Cette évolution est une opportunité pour les docteurs, dont la formation répond précisément à cette double exigence. Piloter un projet de recherche sur trois à cinq ans développe la gestion de projet et l'autonomie. Publier et présenter dans des conférences internationales forge la communication scientifique. Formuler des hypothèses et analyser des données complexes construit la pensée critique et la résolution de problèmes. Collaborer avec des équipes internationales apporte l'adaptabilité culturelle et linguistique.
L'illustration présente les compétences actuelles comparées aux compétences futures dans l'UE et aux États-Unis, en %, d'après les prévisions de McKinsey & Company.
Le problème n'est donc pas que les docteurs manquent de compétences – c'est qu'ils ne savent pas les valoriser dans un langage que les entreprises comprennent. Ils restent enfermés dans le jargon académique, incapables de traduire « j'ai soutenu une thèse sur la modélisation stochastique » en « je sais analyser des systèmes complexes et prendre des décisions en contexte d'incertitude ».
Dans un contexte où 12 millions de transitions professionnelles seront nécessaires en Europe d'ici 2030, cette capacité à se repositionner devient cruciale. Le docteur STEM, formé à l'apprentissage continu et à la recherche de solutions innovantes, possède naturellement cette adaptabilité. Encore faut-il qu'il en prenne conscience – et que les entreprises sachent la reconnaître.
L'illustration présente les évolutions professionnelles pour les périodes 2016-19 et 2019-22 ainsi que les transitions professionnelles anticipées 2022-30, dans les scénarios lent, rapide et intermédiaire, en moyenne annuelle, selon McKinsey & Company.

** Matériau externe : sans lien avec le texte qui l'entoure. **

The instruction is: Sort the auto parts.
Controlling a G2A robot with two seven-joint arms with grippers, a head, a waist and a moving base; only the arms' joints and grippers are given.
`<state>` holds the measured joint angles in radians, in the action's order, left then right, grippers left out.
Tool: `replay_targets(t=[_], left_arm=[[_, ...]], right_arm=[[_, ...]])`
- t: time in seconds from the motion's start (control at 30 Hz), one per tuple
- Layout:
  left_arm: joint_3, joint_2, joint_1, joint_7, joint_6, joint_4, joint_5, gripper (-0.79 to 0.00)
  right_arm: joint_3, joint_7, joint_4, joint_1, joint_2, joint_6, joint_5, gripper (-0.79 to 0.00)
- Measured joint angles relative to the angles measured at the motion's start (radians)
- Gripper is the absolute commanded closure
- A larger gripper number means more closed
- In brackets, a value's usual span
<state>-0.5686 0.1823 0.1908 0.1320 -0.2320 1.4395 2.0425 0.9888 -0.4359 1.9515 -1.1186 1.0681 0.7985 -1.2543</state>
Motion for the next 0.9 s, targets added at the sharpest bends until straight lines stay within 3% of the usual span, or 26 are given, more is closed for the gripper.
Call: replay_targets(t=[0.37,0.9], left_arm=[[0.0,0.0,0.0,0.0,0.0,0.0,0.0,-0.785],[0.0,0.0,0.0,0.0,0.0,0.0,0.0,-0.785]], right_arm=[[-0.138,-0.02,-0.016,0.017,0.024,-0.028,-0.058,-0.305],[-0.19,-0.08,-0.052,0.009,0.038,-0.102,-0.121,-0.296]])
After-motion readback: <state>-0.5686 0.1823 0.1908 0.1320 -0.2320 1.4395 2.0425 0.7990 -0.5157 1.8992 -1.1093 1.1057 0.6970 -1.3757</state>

Le paradoxe des talents STEM ne se résoudra pas de lui-même. Il appelle une double prise de conscience.
Côté entreprises, il est temps de reconnaître la valeur du doctorat. Cela passe par des gestes concrets : valoriser explicitement ce diplôme dans les offres d'emploi et les grilles salariales, développer des parcours d'intégration adaptés aux profils scientifiques, participer aux événements de networking académie-industrie comme la PhDTalent Career Fair. Ces profils apportent une profondeur d'analyse et une capacité d'innovation que peu d'autres formations permettent d'acquérir.
Côté doctorants, l'enjeu est de dépasser la vision de niche du chercheur académique pour adopter une vision stratégique du marché de l'emploi scientifique. Identifier les secteurs en croissance, valoriser son expertise dans un langage accessible, construire un réseau professionnel qui dépasse les murs du laboratoire : autant de compétences qui se travaillent, et que l'ABG s'attache à transmettre depuis plus de 45 ans.
Car c'est bien là le sens de la mission que Bernard Gregory avait imaginée : faire de la science un levier de carrière, pas une impasse. Nos formations professionnalisantes, nos événements de networking, notre accompagnement personnalisé visent tous le même objectif – donner aux doctorants la visibilité et la confiance nécessaires pour investir pleinement le marché STEM.
Les STEM sont l'avenir de l'Europe. Les docteurs STEM sont les architectes de cet avenir.
Avec les bons outils et une vision claire, chaque doctorant peut transformer son expertise en carrière durable. L'ABG est là pour y contribuer.